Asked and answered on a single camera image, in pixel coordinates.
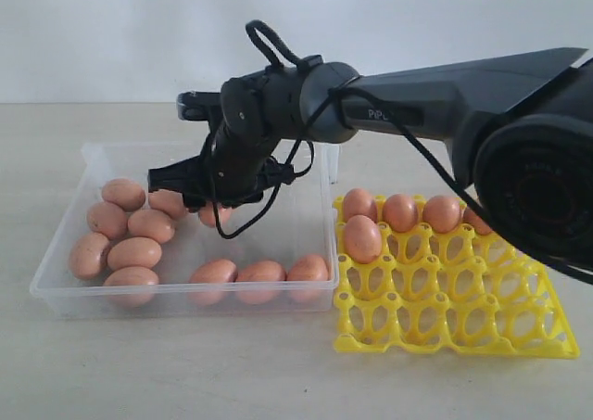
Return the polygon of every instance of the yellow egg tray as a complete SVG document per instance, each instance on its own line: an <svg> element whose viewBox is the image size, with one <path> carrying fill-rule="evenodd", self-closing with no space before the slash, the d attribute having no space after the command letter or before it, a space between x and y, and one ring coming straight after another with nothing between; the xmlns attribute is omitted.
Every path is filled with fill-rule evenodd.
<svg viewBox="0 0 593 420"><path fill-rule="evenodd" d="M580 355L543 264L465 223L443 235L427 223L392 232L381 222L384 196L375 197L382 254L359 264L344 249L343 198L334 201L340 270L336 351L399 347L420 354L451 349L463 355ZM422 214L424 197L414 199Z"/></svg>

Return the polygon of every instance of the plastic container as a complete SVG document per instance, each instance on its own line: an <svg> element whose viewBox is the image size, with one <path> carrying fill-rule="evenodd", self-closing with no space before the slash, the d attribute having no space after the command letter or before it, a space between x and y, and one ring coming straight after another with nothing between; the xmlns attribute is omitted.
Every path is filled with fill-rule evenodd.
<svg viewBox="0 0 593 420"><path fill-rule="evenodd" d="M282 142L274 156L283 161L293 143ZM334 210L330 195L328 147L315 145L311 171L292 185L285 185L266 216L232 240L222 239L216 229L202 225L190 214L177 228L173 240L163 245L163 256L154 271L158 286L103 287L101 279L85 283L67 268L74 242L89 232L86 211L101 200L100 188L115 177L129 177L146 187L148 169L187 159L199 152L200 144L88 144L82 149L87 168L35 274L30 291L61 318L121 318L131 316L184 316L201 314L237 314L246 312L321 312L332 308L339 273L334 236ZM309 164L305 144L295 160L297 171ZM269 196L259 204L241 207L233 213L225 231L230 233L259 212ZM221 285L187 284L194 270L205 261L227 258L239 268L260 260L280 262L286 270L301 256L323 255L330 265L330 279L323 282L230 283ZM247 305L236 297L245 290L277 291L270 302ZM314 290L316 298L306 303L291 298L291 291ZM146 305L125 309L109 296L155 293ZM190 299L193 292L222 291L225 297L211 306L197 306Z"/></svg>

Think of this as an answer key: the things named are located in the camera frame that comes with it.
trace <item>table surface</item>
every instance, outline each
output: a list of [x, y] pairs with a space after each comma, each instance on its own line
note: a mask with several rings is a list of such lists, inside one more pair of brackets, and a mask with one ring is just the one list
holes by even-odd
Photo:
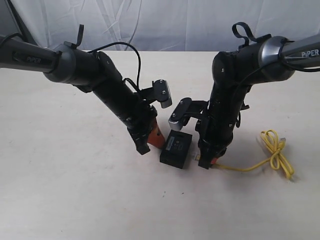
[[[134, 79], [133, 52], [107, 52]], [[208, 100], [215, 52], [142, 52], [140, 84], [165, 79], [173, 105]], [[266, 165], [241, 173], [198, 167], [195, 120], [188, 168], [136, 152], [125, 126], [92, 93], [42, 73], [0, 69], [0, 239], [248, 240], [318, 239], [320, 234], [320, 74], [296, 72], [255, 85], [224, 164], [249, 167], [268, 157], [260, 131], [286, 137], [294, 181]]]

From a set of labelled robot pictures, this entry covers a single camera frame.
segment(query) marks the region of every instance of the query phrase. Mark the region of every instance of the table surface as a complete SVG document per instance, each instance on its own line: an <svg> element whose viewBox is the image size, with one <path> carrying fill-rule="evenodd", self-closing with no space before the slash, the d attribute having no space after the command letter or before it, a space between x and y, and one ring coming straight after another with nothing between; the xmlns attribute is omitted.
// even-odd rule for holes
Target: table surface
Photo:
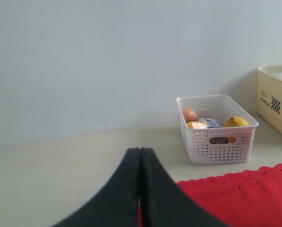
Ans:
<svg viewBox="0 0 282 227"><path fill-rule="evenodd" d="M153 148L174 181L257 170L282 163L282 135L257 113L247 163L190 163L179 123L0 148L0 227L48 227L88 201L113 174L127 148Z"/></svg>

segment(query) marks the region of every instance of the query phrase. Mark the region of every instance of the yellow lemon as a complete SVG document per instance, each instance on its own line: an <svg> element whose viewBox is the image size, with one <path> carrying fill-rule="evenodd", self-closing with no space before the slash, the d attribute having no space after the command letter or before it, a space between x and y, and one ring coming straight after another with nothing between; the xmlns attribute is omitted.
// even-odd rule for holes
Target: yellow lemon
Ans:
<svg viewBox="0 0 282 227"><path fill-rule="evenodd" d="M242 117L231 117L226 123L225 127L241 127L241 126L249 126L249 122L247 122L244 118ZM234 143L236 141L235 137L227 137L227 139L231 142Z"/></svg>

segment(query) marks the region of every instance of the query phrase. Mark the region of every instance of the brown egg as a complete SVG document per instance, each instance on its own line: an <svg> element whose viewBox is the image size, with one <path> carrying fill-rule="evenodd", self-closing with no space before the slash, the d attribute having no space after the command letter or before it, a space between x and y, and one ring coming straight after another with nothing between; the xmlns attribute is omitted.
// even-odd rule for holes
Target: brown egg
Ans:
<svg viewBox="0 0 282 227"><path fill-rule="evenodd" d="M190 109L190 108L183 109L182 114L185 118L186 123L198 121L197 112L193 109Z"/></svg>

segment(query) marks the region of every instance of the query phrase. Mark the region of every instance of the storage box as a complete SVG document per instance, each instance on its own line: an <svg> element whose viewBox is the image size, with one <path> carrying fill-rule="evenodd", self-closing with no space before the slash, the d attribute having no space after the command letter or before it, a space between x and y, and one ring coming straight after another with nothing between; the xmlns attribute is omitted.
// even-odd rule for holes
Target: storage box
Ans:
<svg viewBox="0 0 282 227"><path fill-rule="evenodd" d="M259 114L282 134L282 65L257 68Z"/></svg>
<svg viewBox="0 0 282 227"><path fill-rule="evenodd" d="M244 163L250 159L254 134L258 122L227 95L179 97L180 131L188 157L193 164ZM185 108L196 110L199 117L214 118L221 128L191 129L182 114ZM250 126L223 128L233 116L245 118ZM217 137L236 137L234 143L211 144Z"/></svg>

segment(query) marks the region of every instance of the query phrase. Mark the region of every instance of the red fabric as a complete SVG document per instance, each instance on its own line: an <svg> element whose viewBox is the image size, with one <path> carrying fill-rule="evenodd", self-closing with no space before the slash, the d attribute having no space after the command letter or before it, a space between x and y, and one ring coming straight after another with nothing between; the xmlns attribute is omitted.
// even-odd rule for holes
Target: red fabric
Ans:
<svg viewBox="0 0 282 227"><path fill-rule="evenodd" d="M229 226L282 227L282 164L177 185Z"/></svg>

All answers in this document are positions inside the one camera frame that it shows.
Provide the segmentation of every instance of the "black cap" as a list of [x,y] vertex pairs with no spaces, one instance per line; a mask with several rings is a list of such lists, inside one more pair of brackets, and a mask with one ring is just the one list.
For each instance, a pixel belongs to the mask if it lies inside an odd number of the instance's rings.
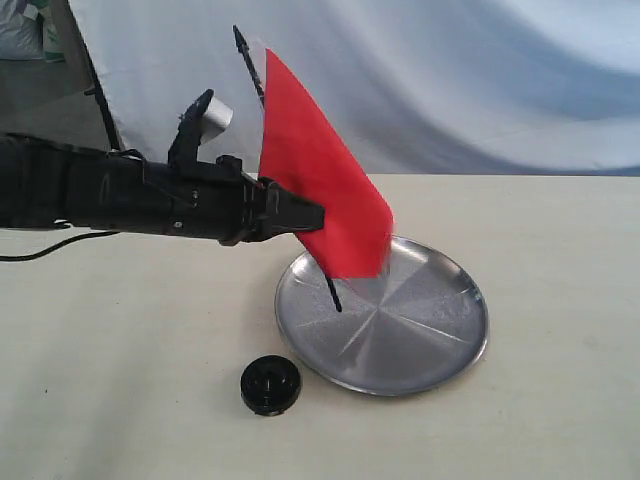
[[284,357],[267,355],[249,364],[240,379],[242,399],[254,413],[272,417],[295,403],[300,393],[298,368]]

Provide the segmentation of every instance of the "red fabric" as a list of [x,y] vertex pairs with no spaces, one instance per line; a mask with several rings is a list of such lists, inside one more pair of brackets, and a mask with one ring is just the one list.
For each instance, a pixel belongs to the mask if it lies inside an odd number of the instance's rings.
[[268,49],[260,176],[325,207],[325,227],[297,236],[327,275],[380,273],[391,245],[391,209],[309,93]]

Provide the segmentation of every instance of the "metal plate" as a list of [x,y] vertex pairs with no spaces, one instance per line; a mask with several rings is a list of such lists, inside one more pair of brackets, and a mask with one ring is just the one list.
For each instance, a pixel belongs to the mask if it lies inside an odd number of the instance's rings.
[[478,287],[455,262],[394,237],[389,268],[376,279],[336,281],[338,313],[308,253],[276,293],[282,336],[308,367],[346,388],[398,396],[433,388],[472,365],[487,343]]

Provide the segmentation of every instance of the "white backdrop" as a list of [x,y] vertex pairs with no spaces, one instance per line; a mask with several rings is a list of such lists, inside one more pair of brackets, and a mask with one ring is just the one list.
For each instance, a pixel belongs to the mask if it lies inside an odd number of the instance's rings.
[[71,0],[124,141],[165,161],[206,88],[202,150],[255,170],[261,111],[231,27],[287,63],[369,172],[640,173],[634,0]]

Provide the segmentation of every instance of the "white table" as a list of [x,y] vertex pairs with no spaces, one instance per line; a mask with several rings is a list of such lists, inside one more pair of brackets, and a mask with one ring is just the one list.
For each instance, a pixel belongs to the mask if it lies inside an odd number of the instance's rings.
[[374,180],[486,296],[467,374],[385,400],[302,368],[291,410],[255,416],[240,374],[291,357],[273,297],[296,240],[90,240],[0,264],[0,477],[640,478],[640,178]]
|---|
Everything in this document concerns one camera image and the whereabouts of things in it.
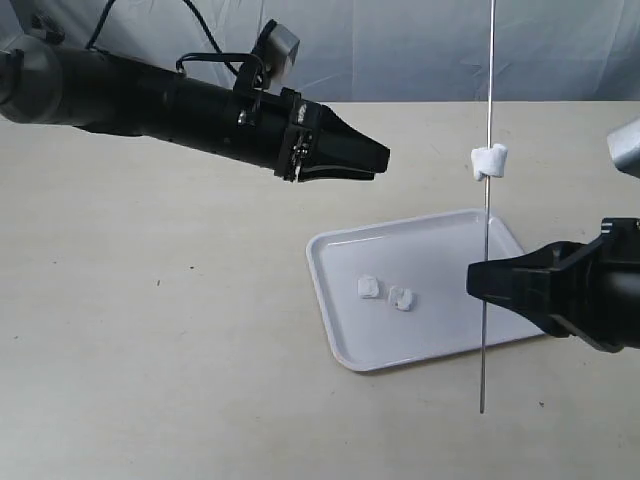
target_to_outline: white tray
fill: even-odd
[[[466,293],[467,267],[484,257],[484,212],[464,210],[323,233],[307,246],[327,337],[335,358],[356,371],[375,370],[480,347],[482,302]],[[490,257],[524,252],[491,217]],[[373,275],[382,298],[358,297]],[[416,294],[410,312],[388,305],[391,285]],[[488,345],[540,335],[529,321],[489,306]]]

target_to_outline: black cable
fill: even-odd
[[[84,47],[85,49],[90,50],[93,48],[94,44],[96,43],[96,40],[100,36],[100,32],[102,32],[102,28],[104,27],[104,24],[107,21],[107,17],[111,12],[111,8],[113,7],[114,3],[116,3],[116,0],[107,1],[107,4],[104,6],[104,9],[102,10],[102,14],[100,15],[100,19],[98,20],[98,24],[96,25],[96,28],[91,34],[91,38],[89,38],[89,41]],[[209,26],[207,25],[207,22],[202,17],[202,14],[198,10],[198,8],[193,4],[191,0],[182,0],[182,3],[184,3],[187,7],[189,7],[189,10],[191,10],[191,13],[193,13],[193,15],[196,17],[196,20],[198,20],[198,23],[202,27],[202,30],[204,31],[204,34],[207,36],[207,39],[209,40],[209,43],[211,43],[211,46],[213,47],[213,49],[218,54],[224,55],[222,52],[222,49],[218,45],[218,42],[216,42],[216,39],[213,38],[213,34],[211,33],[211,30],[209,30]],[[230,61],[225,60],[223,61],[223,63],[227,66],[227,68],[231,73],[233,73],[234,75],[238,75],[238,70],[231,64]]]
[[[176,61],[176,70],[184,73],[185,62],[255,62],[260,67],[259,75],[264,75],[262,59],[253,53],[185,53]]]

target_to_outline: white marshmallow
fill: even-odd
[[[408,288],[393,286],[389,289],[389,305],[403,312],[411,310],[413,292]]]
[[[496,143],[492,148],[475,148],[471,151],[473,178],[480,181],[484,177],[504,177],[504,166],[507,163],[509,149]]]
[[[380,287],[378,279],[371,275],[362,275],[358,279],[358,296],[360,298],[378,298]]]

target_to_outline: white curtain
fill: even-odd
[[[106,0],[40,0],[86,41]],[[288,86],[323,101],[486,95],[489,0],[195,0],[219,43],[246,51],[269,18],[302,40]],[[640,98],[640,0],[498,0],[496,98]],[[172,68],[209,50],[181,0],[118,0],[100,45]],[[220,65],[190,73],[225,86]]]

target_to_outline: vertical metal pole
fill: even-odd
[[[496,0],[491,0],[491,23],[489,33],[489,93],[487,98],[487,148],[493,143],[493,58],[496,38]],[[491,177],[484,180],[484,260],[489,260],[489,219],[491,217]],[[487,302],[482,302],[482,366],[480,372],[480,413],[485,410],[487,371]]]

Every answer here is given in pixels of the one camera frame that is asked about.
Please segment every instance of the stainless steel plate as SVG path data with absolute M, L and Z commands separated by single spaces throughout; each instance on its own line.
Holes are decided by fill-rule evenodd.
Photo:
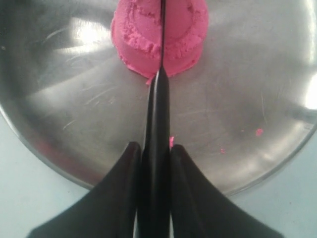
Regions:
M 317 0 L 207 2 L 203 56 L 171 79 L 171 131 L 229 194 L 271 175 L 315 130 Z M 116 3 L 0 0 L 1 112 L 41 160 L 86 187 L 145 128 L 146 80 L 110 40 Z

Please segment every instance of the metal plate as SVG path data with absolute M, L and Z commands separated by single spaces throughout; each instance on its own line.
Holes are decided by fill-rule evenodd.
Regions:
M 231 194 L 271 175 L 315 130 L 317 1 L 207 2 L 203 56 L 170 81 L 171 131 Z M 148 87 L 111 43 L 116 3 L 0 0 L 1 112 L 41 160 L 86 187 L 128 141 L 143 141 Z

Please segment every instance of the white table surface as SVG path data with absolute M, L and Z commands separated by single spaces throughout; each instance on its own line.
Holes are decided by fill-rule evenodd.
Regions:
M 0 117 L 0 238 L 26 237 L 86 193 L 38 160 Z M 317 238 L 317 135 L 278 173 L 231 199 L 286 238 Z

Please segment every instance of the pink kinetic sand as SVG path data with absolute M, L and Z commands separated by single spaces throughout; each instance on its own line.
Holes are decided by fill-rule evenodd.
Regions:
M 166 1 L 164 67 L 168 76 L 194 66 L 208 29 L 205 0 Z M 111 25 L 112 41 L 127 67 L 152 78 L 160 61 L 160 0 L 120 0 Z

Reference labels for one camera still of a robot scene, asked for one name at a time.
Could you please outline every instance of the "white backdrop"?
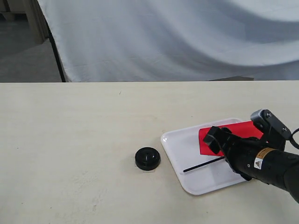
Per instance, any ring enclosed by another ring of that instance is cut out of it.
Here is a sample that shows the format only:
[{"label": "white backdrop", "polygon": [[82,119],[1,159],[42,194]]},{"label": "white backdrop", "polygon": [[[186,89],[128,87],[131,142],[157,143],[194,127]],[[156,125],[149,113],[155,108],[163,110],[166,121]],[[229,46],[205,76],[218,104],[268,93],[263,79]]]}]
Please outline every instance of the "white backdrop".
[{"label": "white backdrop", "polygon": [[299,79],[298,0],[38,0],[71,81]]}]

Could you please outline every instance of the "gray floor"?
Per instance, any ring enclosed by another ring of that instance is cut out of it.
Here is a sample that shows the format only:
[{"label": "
|---|
WHAT YOU HAVE TO DO: Count the lines in the records above that contain the word "storage", and reply with only that number.

WORKED SOLUTION: 2